Greenberg is credible on this issue precisely because he's a Democrat whose ultimate loyalty is to his polling numbers. Writing today in The New Republic, he recalls his reaction as he compared his new stats to his '93 stats: "Oh no. It can't be. Nothing's changed."
He observes: "Then and now, the country proclaimed its readiness for bold reform. In both instances, one-quarter say that the health care system 'has so many problems that we need to completely rebuild it'; half the country sees 'good things' in the current system, but believes 'some major changes are needed.' Then and now, about 60 percent of the public feel dissatisfied with the current health insurance system. Yet three-quarters are satisfied with their own health insurance - once again eerily parallel numbers."
He elaborates: "There's one...number that I have to highlight - the three-quarters that say they are 'satisfied' with their own insurance. Most are not at all satisfied with a system that has forced them to trade higher wages for continued health insurance coverage and other compromises. But those personal compromises to get satisfactory coverage will mean people can live a little longer with the status quo, and (they) want to make sure the proposed changes really will make things better for their families."
So the burden of proof is clearly on Obama to make a compelling case for reform.
Greenberg also finds, today as in '93, that Americans' general enthusiasm for health care reform is tempered by their skepticism toward government: "Yes, we're no longer living in the shadow of Ronald Reagan. But the country has maintained the same anxieties about government's ability to improve the system.

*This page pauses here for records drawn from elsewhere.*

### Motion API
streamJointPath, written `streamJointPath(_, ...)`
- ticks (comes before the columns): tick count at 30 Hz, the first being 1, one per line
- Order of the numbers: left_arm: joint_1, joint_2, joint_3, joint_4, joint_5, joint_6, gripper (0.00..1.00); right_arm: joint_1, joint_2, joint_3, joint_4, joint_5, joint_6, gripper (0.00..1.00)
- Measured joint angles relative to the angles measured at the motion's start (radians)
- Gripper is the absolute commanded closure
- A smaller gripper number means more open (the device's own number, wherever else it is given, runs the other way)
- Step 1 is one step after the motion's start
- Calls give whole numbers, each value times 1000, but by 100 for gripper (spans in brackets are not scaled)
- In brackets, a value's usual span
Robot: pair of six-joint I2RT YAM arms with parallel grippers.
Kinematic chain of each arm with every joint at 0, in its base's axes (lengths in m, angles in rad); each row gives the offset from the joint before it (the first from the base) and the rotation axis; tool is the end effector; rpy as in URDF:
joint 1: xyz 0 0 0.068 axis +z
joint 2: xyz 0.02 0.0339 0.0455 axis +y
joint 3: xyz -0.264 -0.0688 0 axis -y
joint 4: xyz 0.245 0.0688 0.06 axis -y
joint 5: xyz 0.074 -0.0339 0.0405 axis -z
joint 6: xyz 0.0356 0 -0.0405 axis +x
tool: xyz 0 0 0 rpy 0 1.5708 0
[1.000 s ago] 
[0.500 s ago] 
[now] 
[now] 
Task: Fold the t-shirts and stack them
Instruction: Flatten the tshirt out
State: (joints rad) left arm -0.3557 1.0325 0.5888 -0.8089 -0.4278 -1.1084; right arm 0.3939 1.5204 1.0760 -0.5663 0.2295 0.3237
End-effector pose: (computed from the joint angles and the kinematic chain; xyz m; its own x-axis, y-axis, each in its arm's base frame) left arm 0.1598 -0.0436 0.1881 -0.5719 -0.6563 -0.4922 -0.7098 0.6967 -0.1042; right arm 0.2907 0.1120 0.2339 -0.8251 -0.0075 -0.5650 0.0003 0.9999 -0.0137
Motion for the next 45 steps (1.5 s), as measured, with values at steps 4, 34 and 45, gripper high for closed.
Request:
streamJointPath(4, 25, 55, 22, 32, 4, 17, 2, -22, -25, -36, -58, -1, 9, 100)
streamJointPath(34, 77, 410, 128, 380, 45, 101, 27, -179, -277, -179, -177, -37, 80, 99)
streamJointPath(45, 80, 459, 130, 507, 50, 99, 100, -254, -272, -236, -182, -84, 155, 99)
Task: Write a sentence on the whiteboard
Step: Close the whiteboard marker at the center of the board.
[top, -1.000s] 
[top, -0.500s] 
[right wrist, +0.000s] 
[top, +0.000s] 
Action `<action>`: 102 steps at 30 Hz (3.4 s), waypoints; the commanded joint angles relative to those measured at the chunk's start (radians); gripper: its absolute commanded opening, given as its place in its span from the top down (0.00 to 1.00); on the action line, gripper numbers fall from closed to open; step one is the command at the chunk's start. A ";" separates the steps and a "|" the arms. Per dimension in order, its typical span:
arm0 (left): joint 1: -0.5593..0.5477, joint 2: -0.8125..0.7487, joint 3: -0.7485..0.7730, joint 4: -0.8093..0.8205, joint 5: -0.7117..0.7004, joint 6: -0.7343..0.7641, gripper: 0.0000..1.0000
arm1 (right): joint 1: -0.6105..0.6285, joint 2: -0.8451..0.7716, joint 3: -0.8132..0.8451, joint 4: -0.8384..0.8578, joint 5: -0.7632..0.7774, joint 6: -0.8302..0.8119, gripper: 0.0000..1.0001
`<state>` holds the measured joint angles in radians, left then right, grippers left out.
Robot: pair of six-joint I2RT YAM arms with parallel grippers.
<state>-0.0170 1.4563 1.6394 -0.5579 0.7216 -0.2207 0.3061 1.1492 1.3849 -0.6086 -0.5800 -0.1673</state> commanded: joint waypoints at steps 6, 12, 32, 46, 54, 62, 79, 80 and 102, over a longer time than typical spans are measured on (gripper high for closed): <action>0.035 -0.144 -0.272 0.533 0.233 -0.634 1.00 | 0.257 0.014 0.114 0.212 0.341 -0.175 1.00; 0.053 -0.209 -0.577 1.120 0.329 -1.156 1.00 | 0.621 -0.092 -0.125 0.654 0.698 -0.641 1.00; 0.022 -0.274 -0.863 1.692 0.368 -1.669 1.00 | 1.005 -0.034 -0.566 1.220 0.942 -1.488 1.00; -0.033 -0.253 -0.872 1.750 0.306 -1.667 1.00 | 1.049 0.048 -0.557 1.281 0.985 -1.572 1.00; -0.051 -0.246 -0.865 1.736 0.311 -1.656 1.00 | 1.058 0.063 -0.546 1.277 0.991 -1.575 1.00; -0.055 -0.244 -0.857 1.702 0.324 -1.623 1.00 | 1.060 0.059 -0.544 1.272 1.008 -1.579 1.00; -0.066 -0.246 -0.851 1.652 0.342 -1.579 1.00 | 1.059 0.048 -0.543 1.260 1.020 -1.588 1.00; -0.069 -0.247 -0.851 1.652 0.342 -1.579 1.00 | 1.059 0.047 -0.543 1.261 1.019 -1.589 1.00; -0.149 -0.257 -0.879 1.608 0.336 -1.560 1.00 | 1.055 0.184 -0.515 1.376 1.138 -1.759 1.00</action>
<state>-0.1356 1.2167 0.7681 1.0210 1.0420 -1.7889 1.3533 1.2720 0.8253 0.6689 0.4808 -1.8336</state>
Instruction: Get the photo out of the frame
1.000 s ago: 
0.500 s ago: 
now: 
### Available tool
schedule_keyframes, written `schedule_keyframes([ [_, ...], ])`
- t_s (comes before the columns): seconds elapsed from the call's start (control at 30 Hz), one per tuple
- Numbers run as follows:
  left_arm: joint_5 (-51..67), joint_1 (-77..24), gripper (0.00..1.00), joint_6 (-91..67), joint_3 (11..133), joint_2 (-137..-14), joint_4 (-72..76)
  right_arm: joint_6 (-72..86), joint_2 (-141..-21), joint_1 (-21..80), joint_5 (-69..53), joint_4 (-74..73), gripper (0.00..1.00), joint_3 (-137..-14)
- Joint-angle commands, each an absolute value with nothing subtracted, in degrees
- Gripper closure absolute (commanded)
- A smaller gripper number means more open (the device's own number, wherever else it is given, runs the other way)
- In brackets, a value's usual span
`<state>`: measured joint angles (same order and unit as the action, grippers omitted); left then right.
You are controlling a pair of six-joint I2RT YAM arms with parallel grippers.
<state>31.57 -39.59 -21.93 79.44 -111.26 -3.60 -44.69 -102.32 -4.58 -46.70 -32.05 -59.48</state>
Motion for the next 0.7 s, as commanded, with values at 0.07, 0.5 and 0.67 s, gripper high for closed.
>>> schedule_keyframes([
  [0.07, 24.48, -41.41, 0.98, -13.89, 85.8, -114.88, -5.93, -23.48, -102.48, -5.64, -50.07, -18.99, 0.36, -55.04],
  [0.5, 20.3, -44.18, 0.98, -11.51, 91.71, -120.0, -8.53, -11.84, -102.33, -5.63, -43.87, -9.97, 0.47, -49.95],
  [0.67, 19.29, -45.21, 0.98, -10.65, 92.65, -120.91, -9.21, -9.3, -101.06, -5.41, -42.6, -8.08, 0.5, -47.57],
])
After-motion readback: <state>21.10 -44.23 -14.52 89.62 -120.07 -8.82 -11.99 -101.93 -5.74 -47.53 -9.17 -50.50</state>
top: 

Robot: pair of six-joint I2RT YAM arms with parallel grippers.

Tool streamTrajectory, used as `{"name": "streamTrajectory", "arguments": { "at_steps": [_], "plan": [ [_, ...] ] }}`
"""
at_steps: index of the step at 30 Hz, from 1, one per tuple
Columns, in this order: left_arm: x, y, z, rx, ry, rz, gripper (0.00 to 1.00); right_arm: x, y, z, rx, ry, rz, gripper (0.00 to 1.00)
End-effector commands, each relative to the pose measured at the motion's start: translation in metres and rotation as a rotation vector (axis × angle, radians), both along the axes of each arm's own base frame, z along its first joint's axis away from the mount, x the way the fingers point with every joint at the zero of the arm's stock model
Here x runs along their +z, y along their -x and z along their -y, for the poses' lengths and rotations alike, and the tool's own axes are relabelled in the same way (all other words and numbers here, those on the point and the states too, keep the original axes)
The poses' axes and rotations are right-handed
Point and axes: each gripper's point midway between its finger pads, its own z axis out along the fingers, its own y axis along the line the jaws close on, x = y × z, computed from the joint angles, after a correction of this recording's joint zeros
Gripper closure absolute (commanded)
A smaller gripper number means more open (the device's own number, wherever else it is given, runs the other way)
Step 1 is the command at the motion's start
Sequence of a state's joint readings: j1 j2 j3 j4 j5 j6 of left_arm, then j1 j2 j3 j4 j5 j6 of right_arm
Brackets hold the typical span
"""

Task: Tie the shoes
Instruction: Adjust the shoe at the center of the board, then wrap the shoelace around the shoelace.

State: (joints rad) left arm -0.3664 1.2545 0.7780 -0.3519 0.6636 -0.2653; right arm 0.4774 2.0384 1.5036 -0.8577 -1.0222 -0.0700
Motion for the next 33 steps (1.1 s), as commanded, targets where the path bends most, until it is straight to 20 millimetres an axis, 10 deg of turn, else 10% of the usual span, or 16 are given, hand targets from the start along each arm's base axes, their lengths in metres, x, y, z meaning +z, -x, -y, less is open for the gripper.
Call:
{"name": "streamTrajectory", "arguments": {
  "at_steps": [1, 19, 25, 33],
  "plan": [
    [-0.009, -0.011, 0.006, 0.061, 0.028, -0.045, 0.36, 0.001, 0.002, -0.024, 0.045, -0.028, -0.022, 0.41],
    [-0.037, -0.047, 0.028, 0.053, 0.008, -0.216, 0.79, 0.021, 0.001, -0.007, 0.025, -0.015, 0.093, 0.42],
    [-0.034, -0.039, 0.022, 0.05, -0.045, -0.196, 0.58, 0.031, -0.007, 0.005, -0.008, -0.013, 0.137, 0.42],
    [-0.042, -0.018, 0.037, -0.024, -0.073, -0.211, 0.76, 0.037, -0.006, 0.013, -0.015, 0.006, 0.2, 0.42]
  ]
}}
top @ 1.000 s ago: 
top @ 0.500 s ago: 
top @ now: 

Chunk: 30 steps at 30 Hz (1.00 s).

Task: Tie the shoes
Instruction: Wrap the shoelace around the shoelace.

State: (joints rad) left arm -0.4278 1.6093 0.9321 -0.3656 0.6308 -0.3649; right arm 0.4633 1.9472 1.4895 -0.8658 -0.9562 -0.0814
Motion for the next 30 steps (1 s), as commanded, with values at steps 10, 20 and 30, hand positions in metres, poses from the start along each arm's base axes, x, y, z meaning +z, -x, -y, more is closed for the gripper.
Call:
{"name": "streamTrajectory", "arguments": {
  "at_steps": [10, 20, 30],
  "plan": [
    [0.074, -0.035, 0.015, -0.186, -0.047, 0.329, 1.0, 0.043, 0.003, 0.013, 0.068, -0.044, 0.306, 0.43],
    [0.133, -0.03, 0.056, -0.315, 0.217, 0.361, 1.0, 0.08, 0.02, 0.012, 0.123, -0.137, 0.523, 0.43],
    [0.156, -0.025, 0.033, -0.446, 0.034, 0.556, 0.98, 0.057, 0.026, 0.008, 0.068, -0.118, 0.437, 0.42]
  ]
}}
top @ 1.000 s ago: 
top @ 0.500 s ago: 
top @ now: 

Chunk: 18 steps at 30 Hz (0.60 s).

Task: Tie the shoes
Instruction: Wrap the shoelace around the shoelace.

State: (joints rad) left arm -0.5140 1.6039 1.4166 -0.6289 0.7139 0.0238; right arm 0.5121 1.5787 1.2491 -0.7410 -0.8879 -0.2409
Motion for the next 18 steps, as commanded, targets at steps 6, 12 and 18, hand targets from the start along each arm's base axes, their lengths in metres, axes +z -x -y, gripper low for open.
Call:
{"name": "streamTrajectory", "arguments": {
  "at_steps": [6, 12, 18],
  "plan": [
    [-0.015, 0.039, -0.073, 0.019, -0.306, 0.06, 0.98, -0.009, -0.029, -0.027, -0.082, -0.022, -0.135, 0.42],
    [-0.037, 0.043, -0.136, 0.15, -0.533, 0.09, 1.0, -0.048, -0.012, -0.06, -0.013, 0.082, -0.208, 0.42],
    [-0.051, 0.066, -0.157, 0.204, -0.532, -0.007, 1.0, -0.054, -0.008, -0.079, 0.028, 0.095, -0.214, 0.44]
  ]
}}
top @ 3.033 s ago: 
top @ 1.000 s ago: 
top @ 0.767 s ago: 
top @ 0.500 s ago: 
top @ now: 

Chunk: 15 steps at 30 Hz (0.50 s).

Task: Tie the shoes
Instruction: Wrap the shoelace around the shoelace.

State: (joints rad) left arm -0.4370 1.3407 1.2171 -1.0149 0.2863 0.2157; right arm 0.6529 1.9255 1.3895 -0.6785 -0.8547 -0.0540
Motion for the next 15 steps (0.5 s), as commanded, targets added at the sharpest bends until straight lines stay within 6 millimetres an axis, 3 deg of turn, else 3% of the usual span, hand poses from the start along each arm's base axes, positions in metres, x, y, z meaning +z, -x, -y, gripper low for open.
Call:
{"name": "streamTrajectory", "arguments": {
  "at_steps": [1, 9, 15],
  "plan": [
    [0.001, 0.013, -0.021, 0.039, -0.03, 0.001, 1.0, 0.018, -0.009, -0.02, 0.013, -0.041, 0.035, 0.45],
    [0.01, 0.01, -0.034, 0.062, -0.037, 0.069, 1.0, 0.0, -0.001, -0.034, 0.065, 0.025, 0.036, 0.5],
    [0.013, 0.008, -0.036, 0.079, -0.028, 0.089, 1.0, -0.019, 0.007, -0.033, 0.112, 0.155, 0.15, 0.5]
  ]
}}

The country divides evenly (in his new polling) on whether the greater risk is an unchanged status quo or government reforms that 'create new problems.' And, finally, Obama might want to pay attention to how closely his situation echoes Clinton's. Then and now, more people favor the president's health care plan than oppose it, but the supporters make up less than a majority. If anything, I found on most of these questions that the desire for change and support for reform was slightly stronger 16 years ago..."
As Greenberg makes abundantly clear, Obama's daunting challenge is obvious. People typically take a NIMBY approach to the health care reform issue. They generally support the concept, but if they come to believe that their own costs might go up, or that their own treatment options might be affected, or that the plan might require higher taxes on something, then they are prone to simply say "not in my backyard." Such was the Clinton experience in 1993 and 1994.
"And those dynamics are still in play," writes Greenberg. "In my recent polling, I found that voters are skeptical about claims that reform will reduce costs and personal health outlays. Claims about simplicity, information-technology modernization, and best practices don't seem to be enough to persuade them otherwise....And, while voters have great confidence in Obama and his administration, they are worried about the deficits and spending and the government bailouts of the irresponsible. So, while voters want to see a re-balancing away from greed and toward the public good, almost half the citizenry is worried the government may get it wrong."
And, going forward this summer, the Republicans can potentially exploit that worry with their own warnings about "government-run health care." As in this new video, for instance.
Granted, the Republicans have virtually nothing substantive to offer in this debate; granted, these days they are largely discredited as stewards of governance; and granted, they have little to say beyond saying No. But, if Stan Greenberg is right, a message of No might be enough to sow a sufficient amount of doubt. All of which means that Obama will soon be tested as never before.